(What the task requires):
The records below must be returned in full and unaltered.

Data extracted from a collection
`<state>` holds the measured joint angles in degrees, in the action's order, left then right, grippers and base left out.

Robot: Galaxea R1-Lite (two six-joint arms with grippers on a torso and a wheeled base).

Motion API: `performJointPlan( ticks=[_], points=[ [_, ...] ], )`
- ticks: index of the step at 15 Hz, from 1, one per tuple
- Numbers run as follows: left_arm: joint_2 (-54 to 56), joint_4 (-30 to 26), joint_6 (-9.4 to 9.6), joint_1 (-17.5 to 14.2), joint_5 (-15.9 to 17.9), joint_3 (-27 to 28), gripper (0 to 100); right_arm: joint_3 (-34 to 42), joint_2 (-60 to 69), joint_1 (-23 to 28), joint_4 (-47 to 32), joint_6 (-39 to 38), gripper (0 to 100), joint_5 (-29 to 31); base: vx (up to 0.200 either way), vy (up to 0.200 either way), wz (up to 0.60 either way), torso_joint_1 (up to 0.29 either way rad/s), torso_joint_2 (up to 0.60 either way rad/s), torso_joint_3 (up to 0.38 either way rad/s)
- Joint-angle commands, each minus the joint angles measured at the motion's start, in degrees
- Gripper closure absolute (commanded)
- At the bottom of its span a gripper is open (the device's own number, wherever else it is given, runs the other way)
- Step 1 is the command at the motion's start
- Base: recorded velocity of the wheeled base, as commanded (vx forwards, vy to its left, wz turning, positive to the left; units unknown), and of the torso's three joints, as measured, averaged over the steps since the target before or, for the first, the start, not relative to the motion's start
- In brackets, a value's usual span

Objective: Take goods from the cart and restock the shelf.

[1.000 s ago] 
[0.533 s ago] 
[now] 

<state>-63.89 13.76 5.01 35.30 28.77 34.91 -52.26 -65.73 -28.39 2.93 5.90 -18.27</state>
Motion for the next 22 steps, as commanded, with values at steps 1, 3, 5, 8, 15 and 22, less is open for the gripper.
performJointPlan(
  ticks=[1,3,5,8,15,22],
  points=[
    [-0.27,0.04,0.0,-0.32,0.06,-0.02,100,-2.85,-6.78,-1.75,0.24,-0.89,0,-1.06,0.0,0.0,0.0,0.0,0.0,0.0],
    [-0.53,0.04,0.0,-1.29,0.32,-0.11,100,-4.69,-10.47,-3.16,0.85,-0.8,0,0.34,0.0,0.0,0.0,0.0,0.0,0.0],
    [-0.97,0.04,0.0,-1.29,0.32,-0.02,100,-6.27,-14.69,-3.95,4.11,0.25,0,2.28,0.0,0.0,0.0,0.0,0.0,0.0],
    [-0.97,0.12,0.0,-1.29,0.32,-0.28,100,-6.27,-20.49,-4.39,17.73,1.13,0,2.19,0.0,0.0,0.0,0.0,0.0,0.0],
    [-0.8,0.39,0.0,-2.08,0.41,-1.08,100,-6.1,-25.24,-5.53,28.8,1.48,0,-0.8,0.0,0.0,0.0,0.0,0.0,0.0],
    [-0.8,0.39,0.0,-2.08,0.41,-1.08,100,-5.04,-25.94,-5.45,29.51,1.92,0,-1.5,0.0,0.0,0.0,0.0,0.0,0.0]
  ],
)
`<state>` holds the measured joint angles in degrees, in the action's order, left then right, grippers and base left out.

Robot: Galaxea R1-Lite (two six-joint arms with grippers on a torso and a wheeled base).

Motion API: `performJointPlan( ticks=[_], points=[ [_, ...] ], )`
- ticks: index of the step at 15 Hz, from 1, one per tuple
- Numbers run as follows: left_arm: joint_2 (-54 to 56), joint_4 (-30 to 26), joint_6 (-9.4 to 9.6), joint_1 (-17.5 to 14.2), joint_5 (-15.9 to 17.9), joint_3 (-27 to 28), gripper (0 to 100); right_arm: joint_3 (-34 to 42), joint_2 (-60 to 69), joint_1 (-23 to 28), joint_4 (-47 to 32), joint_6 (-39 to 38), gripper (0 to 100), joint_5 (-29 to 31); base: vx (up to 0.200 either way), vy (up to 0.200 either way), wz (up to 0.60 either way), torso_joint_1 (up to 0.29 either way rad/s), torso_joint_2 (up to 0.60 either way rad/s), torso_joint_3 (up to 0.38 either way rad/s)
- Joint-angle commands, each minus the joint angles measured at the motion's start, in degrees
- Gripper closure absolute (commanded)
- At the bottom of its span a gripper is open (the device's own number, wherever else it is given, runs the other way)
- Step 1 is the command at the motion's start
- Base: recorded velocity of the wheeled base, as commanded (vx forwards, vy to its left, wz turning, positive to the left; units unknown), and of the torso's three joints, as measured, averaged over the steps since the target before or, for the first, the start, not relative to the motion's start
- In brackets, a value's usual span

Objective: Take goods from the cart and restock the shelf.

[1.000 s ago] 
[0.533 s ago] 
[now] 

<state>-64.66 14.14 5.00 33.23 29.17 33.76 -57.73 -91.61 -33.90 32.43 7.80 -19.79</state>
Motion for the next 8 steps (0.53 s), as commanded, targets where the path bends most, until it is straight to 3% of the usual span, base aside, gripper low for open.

(Written answer):
`<state>` holds the measured joint angles in degrees, in the action's order, left then right, grippers and base left out.

Robot: Galaxea R1-Lite (two six-joint arms with grippers on a torso and a wheeled base).

Motion API: `performJointPlan( ticks=[_], points=[ [_, ...] ], )`
- ticks: index of the step at 15 Hz, from 1, one per tuple
- Numbers run as follows: left_arm: joint_2 (-54 to 56), joint_4 (-30 to 26), joint_6 (-9.4 to 9.6), joint_1 (-17.5 to 14.2), joint_5 (-15.9 to 17.9), joint_3 (-27 to 28), gripper (0 to 100); right_arm: joint_3 (-34 to 42), joint_2 (-60 to 69), joint_1 (-23 to 28), joint_4 (-47 to 32), joint_6 (-39 to 38), gripper (0 to 100), joint_5 (-29 to 31); base: vx (up to 0.200 either way), vy (up to 0.200 either way), wz (up to 0.60 either way), torso_joint_1 (up to 0.29 either way rad/s), torso_joint_2 (up to 0.60 either way rad/s), torso_joint_3 (up to 0.38 either way rad/s)
- Joint-angle commands, each minus the joint angles measured at the motion's start, in degrees
- Gripper closure absolute (commanded)
- At the bottom of its span a gripper is open (the device's own number, wherever else it is given, runs the other way)
- Step 1 is the command at the motion's start
- Base: recorded velocity of the wheeled base, as commanded (vx forwards, vy to its left, wz turning, positive to the left; units unknown), and of the torso's three joints, as measured, averaged over the steps since the target before or, for the first, the start, not relative to the motion's start
- In brackets, a value's usual span

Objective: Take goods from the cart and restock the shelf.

[1.000 s ago] 
[0.533 s ago] 
[now] 

<state>-63.89 13.76 5.01 35.30 28.77 34.91 -52.26 -65.73 -28.39 2.93 5.90 -18.27</state>
Motion for the next 22 steps, as commanded, with values at steps 1, 3, 5, 8, 15 and 22, less is open for the gripper.
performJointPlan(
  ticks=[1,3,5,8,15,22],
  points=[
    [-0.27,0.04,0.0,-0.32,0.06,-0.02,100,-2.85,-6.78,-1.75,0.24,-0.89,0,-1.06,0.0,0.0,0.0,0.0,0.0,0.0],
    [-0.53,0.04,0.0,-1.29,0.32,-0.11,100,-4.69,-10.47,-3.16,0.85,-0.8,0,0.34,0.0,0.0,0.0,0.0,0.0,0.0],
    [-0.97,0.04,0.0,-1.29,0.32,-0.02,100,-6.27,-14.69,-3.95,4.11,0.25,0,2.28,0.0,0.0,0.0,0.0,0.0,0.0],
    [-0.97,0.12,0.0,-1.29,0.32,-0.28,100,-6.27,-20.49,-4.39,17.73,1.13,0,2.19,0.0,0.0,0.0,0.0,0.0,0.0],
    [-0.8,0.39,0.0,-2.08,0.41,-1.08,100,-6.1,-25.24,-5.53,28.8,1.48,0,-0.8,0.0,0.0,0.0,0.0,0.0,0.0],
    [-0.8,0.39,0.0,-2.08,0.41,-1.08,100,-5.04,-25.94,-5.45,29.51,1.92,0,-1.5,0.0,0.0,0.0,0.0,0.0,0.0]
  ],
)
`<state>` holds the measured joint angles in degrees, in the action's order, left then right, grippers and base left out.

Robot: Galaxea R1-Lite (two six-joint arms with grippers on a torso and a wheeled base).

Motion API: `performJointPlan( ticks=[_], points=[ [_, ...] ], )`
- ticks: index of the step at 15 Hz, from 1, one per tuple
- Numbers run as follows: left_arm: joint_2 (-54 to 56), joint_4 (-30 to 26), joint_6 (-9.4 to 9.6), joint_1 (-17.5 to 14.2), joint_5 (-15.9 to 17.9), joint_3 (-27 to 28), gripper (0 to 100); right_arm: joint_3 (-34 to 42), joint_2 (-60 to 69), joint_1 (-23 to 28), joint_4 (-47 to 32), joint_6 (-39 to 38), gripper (0 to 100), joint_5 (-29 to 31); base: vx (up to 0.200 either way), vy (up to 0.200 either way), wz (up to 0.60 either way), torso_joint_1 (up to 0.29 either way rad/s), torso_joint_2 (up to 0.60 either way rad/s), torso_joint_3 (up to 0.38 either way rad/s)
- Joint-angle commands, each minus the joint angles measured at the motion's start, in degrees
- Gripper closure absolute (commanded)
- At the bottom of its span a gripper is open (the device's own number, wherever else it is given, runs the other way)
- Step 1 is the command at the motion's start
- Base: recorded velocity of the wheeled base, as commanded (vx forwards, vy to its left, wz turning, positive to the left; units unknown), and of the torso's three joints, as measured, averaged over the steps since the target before or, for the first, the start, not relative to the motion's start
- In brackets, a value's usual span

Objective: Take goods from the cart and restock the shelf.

[1.000 s ago] 
[0.533 s ago] 
[now] 

<state>-64.66 14.14 5.00 33.23 29.17 33.76 -57.73 -91.61 -33.90 32.43 7.80 -19.79</state>
Motion for the next 8 steps (0.53 s), as commanded, targets where the path bends most, until it is straight to 3% of the usual span, base aside, gripper low for open.

This answer requires no further additions.